La verità, forse, è che oggi non c’è più bisogno di radicali: la loro battaglia sul divorzio, ora che il nuovo diritto di famiglia ha quasi abrogato la famiglia legittima, è anacronistica; la loro difesa delle minoranze risulta pletorica, adesso che qualsiasi minoranza chiassosa (a partire da quella gay) riesce a farsi valere a dispetto di tutto, soprattutto del buon senso; la loro lotta per la liberalizzazione delle droghe leggere è addirittura superflua visto che oggi è più facile procurarsi una non leggerissima pasticca che una canna. Il libertarismo vagheggiato a lungo è realtà o quasi. Adesso ci vorrebbe un anti-Pannella che ricordi a tutti l’importanza delle solidarietà e dei diritti sociali. E che, magari, faccia capire che la libertà non può essere l’anticamera della solitudine e la scusa per lo sfruttamento. Un anti-Pannella che faccia tutto questo con la stessa arguta intelligenza e con lo stesso garbato carisma.

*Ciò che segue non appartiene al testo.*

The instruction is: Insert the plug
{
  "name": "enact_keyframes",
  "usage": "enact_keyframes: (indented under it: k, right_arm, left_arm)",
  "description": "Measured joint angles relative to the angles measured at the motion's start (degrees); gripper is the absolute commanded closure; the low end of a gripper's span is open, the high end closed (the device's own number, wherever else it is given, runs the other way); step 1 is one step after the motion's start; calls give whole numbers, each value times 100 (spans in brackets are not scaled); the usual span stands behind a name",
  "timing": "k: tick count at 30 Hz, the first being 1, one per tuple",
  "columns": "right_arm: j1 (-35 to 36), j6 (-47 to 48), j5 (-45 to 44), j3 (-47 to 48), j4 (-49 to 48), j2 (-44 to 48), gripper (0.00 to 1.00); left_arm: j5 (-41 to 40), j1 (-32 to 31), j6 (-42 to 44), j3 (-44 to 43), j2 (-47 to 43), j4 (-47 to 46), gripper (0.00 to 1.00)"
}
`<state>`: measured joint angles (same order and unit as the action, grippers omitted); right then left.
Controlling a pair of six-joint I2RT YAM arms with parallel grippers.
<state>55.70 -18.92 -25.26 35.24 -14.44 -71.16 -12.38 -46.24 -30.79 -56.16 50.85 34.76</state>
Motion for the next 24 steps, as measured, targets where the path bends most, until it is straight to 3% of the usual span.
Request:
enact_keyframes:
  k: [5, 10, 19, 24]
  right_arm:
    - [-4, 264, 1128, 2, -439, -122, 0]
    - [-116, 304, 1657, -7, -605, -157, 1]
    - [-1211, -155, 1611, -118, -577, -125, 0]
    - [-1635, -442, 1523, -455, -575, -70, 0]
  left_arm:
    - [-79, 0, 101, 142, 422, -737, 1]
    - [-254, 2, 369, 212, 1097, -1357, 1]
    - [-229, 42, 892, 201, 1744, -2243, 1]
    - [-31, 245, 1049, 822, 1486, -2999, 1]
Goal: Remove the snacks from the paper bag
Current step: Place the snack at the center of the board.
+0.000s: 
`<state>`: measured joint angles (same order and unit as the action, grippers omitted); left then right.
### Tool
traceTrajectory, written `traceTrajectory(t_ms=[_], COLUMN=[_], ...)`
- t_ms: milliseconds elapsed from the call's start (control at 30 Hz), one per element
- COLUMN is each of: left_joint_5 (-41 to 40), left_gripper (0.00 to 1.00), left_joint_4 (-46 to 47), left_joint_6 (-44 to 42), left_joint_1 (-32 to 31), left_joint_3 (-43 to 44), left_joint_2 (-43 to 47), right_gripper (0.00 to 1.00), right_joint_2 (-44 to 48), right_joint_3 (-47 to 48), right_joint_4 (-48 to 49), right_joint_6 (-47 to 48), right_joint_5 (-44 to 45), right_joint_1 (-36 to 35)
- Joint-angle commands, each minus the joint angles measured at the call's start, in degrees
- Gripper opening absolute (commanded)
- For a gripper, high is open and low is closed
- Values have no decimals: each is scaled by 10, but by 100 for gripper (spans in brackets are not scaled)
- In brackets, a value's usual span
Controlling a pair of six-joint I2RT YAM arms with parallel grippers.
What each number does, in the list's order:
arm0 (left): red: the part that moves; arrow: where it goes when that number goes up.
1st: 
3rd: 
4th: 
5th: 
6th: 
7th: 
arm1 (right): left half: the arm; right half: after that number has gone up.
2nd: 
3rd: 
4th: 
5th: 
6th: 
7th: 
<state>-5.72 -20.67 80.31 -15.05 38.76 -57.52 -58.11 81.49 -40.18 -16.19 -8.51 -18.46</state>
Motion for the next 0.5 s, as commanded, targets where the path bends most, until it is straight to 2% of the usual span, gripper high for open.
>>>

Il vecchio leone (della libertà e non della democrazia, checché ne pensi Renzi) lascia un vuoto e una lezione che i liberali e i laici non sono riusciti a metabolizzare. Lascia, in particolare, un bel ricordo, soprattutto in chi, su tante, troppe cose, la pensava diversamente da lui. E, ciononostante, ha sempre avuto la lucidità di capire che tra un radicale e un radical-chic c’è una differenza immensa. Questione di classe: lui era un gattopardo. Ora ci restano i tanti sciacalletti e jene che cercano di scimmiottarlo fuori tempo massimo.